The Dept of Speculation

Summary from Goodreads:
Jenny Offill’s heroine, referred to in these pages as simply “the wife,” once exchanged love letters with her husband, postmarked Dept. of Speculation, their code name for all the uncertainty that inheres in life and in the strangely fluid confines of a long relationship. As they confront an array of common catastrophes—a colicky baby, bedbugs, a faltering marriage, stalled ambitions—the wife analyzes her predicament, invoking everything from Keats and Kafka to the thought experiments of the Stoics to the lessons of doomed Russian cosmonauts. She muses on the consuming, capacious experience of maternal love, and the near total destruction of the self that ensues from it, as she confronts the friction between domestic life and the seductions and demands of art.

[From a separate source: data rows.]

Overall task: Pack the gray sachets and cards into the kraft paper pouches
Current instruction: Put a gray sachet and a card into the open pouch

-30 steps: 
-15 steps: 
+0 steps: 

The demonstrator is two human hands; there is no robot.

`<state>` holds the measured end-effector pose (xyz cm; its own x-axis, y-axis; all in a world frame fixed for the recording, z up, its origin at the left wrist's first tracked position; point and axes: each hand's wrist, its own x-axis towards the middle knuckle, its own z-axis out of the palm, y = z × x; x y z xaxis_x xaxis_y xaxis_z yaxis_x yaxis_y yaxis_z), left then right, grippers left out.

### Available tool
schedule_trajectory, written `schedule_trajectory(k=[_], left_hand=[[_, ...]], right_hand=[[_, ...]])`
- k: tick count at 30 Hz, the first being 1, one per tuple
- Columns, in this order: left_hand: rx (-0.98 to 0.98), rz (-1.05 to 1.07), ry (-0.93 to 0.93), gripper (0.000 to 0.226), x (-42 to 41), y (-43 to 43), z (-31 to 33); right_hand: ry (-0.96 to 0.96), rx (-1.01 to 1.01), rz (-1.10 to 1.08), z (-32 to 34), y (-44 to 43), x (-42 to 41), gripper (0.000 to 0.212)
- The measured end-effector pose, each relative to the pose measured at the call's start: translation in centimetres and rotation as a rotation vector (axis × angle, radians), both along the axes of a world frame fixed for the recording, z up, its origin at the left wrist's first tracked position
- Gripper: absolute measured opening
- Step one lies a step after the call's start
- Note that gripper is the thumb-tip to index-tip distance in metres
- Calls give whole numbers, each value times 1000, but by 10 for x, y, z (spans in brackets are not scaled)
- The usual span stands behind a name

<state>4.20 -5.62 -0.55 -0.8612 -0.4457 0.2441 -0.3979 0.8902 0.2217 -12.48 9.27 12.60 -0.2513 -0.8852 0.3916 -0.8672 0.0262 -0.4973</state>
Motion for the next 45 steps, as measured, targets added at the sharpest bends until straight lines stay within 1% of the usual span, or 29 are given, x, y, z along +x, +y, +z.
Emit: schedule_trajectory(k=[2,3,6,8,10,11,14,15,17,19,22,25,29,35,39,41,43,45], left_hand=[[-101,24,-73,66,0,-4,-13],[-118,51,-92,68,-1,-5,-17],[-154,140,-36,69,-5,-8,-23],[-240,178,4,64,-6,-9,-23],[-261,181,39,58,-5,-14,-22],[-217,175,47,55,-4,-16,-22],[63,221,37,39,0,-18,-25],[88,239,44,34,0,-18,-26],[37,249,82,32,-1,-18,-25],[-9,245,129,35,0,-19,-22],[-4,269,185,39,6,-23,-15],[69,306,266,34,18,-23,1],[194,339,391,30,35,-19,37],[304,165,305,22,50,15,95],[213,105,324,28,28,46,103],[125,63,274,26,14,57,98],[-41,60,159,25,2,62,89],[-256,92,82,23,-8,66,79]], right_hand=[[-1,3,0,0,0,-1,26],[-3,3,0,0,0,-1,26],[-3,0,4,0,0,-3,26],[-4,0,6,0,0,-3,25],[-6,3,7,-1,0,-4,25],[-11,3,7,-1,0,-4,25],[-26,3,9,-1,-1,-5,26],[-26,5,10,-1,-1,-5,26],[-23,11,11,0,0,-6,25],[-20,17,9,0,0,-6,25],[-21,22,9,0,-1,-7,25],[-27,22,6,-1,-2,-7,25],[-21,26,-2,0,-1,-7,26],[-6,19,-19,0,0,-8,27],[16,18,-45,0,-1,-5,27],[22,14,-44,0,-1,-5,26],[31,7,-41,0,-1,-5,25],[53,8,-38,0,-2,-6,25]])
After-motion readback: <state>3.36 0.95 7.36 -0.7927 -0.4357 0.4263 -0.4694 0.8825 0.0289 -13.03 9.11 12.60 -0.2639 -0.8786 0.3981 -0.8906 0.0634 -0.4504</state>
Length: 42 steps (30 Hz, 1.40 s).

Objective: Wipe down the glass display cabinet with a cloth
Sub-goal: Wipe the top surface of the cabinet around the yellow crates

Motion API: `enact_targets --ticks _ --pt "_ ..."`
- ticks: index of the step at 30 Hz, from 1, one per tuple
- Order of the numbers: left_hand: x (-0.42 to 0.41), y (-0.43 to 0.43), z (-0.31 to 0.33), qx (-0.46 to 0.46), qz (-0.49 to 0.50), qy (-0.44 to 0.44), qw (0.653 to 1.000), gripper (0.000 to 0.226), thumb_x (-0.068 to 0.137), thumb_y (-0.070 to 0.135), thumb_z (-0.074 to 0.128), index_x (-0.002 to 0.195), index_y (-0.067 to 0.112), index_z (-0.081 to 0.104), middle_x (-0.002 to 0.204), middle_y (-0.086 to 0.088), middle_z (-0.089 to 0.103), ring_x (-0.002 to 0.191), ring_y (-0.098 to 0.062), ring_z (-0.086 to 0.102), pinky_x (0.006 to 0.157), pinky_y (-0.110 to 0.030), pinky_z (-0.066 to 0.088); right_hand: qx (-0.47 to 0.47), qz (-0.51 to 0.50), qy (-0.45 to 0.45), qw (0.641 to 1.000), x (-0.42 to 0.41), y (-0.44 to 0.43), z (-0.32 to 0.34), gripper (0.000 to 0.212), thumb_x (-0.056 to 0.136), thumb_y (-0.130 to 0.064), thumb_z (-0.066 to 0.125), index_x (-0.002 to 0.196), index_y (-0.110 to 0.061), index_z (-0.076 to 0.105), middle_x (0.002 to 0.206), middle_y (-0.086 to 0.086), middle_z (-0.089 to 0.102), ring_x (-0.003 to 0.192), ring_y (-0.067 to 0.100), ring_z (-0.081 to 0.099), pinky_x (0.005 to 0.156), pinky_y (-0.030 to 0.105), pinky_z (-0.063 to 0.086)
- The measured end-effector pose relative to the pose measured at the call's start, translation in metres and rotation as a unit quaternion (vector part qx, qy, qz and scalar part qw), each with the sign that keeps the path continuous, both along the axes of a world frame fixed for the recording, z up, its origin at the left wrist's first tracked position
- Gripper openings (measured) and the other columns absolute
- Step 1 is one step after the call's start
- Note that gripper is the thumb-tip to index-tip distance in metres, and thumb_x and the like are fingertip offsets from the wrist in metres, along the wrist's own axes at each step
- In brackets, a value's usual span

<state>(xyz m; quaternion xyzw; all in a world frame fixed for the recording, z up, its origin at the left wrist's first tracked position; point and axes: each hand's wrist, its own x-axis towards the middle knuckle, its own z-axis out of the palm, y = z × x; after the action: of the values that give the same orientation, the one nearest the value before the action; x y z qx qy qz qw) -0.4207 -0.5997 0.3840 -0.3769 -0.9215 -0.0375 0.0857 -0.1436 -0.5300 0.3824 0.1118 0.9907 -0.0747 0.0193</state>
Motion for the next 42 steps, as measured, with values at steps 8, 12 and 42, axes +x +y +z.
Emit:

With cool precision, in language that shimmers with rage and wit and fierce longing, Jenny Offill has crafted an exquisitely suspenseful love story that has the velocity of a train hurtling through the night at top speed. Exceptionally lean and compact, Dept. of Speculation can be read in a single sitting, but there are enough bracing emotional insights in these pages to fill a much longer novel.

The above blurb is kind of a bust.  I was anticipating an epistolary novel filled with these mysterious letters addressed to "Dept of Speculation."  But, no.  The actual letter-writing isn't referred to until probably halfway through the book so if you really, really want an epistolary novel The Dept of Speculation isn't it.

However....

Jenny Offill has written a tiny, gem-like novel (or novella, wherever your length cut-off for novellas happens to be) about a woman's perspective on her life as she moves from student to girlfriend to wife to mother and how it impacts her intention to make some really great art.  It is some of the best 120 pages of writing I've ever read. I would exactly call it stream-of-consciousness in the way that Mrs. Dalloway is a stream-of-consciousness novel but portion are just like being stuck inside someone's head.

My favorite line:
"I think I was afraid to go all in," she says.  "Because all in is terrifying.  With all in, you lose everything."
Agreed.  Going all in on a relationship is the most terrifying thing on Earth.

Dear FTC: I received a DRC of this book from the publisher via Edelweiss.